Complications Arising from Cultivar Interactions with Agronomic Practice and the Environment
In measuring progress in genetic yield potential, complications can arise as a result of the possibility of interactions between cultivar and growing conditions. We deal with the more important of these initially.

Figure 1a represents the simplest interaction between cultivar and agronomic management, where A is the level of agronomy when the old cultivar was released and B that at the time of the new cultivar's release. Yield progress between Point 1 and Point 4 is made up of progress in cultivar and in agronomy, and in a positive cultivar x agronomy interaction, as shown, which cannot be separated into breeding and agronomy parts. Many studies measure yield potential progress under modern agronomy (the distance from 2 to 4, usually given as a percentage of the value at 2), effectively including the interaction term in with the cultivar component to determine the overall progress in breeding for genetic yield potential.
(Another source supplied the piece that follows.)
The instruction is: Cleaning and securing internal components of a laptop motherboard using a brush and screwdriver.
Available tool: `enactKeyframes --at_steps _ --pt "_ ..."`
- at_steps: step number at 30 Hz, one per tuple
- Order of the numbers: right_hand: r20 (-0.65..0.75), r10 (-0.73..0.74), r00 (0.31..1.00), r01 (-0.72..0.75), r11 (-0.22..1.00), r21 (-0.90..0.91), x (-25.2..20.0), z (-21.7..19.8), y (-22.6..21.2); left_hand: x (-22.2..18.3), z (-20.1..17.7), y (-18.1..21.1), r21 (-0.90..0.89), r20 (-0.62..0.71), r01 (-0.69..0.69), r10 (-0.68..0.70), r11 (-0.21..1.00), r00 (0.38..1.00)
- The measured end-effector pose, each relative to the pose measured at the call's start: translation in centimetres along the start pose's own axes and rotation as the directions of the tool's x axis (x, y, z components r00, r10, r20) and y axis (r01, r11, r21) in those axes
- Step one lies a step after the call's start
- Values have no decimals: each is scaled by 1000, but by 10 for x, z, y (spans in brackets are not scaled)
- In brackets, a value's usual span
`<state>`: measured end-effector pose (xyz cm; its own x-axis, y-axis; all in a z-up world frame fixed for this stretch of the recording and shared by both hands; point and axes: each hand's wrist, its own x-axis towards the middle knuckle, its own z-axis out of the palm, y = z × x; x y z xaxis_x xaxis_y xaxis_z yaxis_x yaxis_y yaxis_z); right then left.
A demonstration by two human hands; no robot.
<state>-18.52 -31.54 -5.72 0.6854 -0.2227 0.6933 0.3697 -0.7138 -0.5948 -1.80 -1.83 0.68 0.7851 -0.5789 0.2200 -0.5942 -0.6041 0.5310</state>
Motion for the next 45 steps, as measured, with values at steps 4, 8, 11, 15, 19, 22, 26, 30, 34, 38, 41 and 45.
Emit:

In real examples showing the interaction between cultivar and nitrogen level in wheat (Triticum aestivum L.) (Fig. 1b) and between hybrid and planting density in maize (Fig. 1c), the interaction is very obvious. Other examples include the adaptation of modern rices to direct seeding and, in many crops, adaptation to the use of herbicides which can not only permit earlier sowing and/or reduced tillage, but can also open up the possibility of more yield-efficient cultivar morphologies.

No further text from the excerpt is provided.